Your assignment:
Filter this data down to the lines that hold "JSON", and copy them.

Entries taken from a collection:
┌──

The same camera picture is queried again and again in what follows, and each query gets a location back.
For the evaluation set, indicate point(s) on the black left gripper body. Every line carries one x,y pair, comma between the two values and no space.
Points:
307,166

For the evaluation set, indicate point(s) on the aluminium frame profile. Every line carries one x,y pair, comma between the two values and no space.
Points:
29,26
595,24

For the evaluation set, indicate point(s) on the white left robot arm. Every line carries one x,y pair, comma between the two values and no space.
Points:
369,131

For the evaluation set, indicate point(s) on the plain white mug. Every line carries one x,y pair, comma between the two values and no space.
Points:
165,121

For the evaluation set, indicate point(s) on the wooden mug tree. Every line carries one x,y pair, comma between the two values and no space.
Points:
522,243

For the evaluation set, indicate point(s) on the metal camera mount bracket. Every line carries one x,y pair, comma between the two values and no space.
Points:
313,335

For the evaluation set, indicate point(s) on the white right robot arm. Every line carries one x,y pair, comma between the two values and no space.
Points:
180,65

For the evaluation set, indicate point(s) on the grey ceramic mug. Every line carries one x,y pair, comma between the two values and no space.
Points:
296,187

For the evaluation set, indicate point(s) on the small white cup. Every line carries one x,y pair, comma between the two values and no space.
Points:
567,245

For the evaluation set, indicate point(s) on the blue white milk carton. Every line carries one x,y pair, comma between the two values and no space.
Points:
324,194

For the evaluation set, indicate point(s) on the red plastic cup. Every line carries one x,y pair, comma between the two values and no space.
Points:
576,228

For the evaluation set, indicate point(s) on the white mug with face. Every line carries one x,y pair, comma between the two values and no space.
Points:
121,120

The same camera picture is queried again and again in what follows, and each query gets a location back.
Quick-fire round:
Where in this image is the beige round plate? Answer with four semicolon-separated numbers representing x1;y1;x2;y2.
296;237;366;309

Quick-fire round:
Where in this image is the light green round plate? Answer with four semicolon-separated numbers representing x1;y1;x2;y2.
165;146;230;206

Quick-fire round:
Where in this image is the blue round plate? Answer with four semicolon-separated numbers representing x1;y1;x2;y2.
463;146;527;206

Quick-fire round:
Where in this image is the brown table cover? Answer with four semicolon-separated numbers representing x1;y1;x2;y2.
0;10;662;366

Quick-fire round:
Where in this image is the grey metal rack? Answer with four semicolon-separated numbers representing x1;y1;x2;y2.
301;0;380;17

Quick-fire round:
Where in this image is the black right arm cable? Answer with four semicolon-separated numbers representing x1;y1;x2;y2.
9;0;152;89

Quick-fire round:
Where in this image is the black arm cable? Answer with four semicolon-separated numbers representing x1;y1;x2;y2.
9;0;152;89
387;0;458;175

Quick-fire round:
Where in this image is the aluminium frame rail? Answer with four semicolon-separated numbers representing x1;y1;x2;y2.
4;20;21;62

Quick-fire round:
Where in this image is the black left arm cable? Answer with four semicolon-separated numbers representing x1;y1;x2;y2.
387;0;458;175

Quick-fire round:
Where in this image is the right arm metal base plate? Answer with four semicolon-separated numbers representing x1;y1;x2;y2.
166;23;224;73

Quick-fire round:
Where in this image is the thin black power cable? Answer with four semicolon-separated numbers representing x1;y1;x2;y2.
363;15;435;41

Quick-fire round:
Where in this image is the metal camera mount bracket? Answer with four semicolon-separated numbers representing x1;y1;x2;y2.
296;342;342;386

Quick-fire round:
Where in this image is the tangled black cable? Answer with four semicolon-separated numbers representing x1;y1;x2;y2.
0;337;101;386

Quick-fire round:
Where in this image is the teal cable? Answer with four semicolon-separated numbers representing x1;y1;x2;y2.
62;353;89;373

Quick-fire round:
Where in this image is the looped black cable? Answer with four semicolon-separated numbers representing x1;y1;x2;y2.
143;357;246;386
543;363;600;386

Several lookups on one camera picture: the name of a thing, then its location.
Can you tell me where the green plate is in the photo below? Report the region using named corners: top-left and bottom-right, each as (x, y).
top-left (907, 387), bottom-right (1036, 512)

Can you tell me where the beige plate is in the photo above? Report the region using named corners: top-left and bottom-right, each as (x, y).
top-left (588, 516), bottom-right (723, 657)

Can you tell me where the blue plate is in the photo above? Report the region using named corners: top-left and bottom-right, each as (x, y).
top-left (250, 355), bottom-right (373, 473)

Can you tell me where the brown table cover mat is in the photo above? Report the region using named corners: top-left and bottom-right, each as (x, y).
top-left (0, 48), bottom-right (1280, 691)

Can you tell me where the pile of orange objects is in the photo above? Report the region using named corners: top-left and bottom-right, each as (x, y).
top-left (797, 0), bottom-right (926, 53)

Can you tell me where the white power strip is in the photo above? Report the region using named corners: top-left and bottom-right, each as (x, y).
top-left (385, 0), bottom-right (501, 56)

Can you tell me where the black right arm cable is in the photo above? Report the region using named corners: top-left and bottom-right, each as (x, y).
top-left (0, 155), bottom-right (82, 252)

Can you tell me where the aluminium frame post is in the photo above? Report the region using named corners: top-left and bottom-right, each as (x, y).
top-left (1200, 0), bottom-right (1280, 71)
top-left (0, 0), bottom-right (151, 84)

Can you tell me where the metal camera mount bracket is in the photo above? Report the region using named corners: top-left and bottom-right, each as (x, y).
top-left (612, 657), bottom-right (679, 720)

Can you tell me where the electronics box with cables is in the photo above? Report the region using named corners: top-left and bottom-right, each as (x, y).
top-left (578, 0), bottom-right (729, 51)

└──
┌──

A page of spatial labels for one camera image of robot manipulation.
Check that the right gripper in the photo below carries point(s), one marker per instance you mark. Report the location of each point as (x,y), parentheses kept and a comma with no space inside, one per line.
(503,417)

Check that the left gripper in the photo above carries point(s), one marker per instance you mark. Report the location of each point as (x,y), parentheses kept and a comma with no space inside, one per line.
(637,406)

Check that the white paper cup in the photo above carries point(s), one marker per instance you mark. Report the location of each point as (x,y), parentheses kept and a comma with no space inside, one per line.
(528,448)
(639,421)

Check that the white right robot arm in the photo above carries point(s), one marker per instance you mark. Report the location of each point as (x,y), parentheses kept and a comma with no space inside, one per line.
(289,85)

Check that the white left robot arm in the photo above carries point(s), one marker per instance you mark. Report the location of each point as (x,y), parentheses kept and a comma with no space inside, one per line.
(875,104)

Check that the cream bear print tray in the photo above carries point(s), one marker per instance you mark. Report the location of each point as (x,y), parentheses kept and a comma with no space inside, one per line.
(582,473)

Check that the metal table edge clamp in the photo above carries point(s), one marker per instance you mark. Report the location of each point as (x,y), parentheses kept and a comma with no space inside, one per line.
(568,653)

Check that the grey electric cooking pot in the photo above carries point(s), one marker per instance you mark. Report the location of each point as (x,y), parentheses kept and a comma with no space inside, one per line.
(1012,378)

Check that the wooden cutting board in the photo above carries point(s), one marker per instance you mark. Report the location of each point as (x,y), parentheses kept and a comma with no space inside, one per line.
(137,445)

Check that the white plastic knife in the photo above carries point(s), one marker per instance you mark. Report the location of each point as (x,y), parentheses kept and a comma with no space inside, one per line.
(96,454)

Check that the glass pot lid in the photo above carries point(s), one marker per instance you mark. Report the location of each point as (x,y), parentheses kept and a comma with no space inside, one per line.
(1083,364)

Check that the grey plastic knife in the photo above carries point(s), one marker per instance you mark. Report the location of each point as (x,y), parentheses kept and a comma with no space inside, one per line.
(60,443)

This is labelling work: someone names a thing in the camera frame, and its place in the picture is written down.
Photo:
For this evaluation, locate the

└──
┌──

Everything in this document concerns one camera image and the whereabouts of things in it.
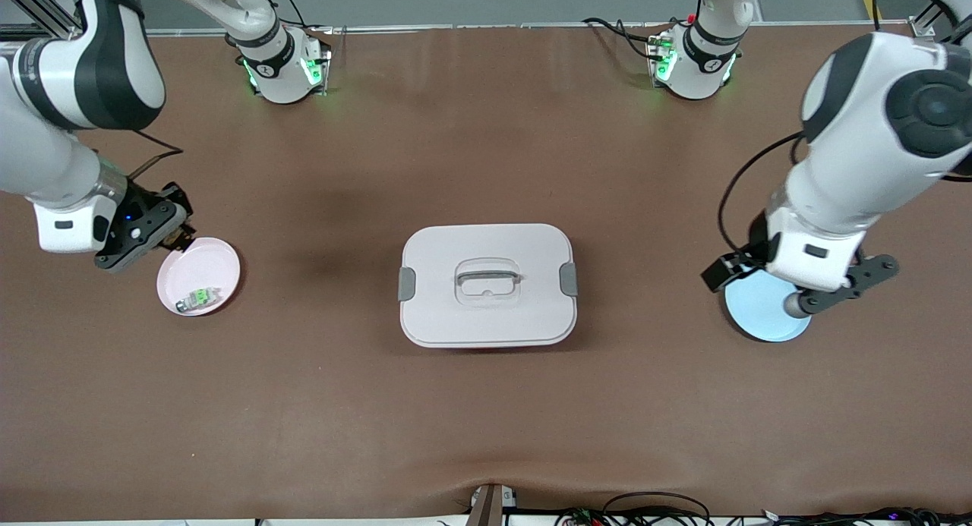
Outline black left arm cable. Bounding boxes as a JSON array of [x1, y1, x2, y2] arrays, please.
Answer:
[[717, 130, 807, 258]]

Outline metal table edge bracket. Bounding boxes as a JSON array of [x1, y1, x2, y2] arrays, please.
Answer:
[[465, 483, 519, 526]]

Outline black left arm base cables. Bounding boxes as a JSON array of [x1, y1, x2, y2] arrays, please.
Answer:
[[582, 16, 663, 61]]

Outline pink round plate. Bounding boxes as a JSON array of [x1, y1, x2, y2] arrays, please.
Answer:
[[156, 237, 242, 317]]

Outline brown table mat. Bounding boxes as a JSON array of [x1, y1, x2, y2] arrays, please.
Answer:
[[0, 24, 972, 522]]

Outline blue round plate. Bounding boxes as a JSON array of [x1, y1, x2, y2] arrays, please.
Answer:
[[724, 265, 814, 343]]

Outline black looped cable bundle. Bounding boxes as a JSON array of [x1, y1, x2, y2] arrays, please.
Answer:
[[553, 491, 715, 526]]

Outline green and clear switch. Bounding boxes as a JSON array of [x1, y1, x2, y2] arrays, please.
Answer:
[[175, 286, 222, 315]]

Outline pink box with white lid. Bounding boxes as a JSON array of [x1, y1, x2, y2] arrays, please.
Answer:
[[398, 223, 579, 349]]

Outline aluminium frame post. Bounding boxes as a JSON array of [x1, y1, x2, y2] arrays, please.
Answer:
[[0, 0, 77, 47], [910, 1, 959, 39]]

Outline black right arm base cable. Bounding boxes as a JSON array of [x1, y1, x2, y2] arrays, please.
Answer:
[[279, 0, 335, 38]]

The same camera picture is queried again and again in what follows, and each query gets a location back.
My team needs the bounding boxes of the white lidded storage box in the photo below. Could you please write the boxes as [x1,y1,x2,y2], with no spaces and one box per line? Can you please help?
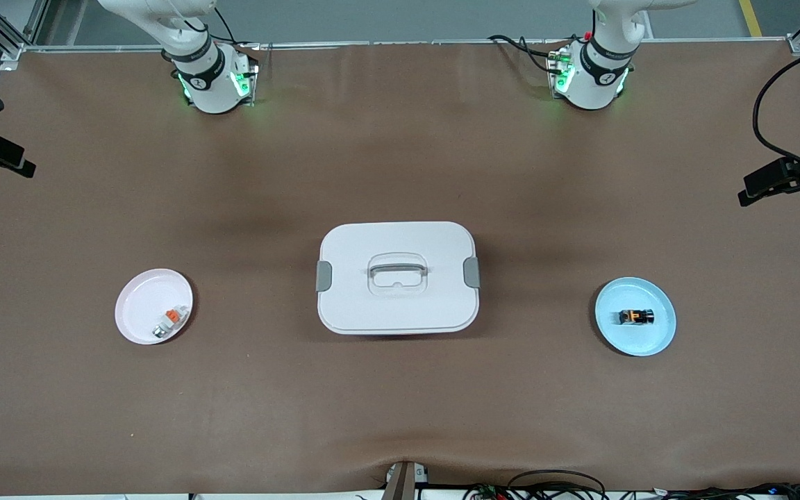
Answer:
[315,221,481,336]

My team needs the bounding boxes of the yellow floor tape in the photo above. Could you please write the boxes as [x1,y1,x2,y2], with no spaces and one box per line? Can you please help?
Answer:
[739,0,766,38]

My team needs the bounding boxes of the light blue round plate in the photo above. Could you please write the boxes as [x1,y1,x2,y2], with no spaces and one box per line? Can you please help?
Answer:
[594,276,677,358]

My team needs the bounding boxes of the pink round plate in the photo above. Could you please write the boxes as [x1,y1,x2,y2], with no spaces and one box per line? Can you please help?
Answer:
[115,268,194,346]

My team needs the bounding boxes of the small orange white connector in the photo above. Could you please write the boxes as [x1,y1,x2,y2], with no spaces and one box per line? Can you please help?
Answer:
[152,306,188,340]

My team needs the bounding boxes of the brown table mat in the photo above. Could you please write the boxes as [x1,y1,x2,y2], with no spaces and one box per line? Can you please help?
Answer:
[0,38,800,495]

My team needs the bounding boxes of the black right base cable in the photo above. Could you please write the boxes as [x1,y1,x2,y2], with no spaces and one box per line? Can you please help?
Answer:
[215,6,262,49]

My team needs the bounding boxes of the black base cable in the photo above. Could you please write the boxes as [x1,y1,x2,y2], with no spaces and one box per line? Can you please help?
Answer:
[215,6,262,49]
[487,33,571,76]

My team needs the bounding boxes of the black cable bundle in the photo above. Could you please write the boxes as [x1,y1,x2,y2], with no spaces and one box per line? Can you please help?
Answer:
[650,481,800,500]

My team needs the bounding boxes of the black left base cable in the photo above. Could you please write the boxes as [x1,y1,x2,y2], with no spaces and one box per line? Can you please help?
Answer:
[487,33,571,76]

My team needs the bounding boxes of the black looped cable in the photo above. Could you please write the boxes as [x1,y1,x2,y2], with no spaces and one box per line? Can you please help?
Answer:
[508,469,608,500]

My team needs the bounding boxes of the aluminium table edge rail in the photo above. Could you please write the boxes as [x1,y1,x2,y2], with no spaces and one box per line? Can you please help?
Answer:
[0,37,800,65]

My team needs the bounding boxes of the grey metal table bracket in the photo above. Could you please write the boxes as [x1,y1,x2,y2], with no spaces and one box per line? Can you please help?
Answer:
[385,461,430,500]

└──

Finished task:
Outline black left arm cable. Bounding boxes as a JSON array of [x1, y1, x2, y2] arrays, please.
Outline metal table edge bracket. Bounding boxes as a JSON array of [x1, y1, x2, y2] arrays, please.
Outline black left arm base cables. Bounding boxes as a JSON array of [x1, y1, x2, y2] arrays, please.
Outline pink round plate. Bounding boxes as a JSON array of [x1, y1, x2, y2] arrays, please.
Outline brown table mat. Bounding boxes as a JSON array of [x1, y1, x2, y2] arrays, please.
Outline blue round plate. Bounding boxes as a JSON array of [x1, y1, x2, y2] arrays, please.
Outline black looped cable bundle. Bounding boxes as a JSON array of [x1, y1, x2, y2] arrays, please.
Outline green and clear switch. Bounding boxes as a JSON array of [x1, y1, x2, y2] arrays, please.
Outline pink box with white lid. Bounding boxes as a JSON array of [x1, y1, x2, y2] arrays, please.
Outline aluminium frame post. Bounding boxes as a JSON array of [x1, y1, x2, y2] arrays, please.
Outline black right arm base cable. Bounding boxes as a JSON array of [x1, y1, x2, y2] arrays, please.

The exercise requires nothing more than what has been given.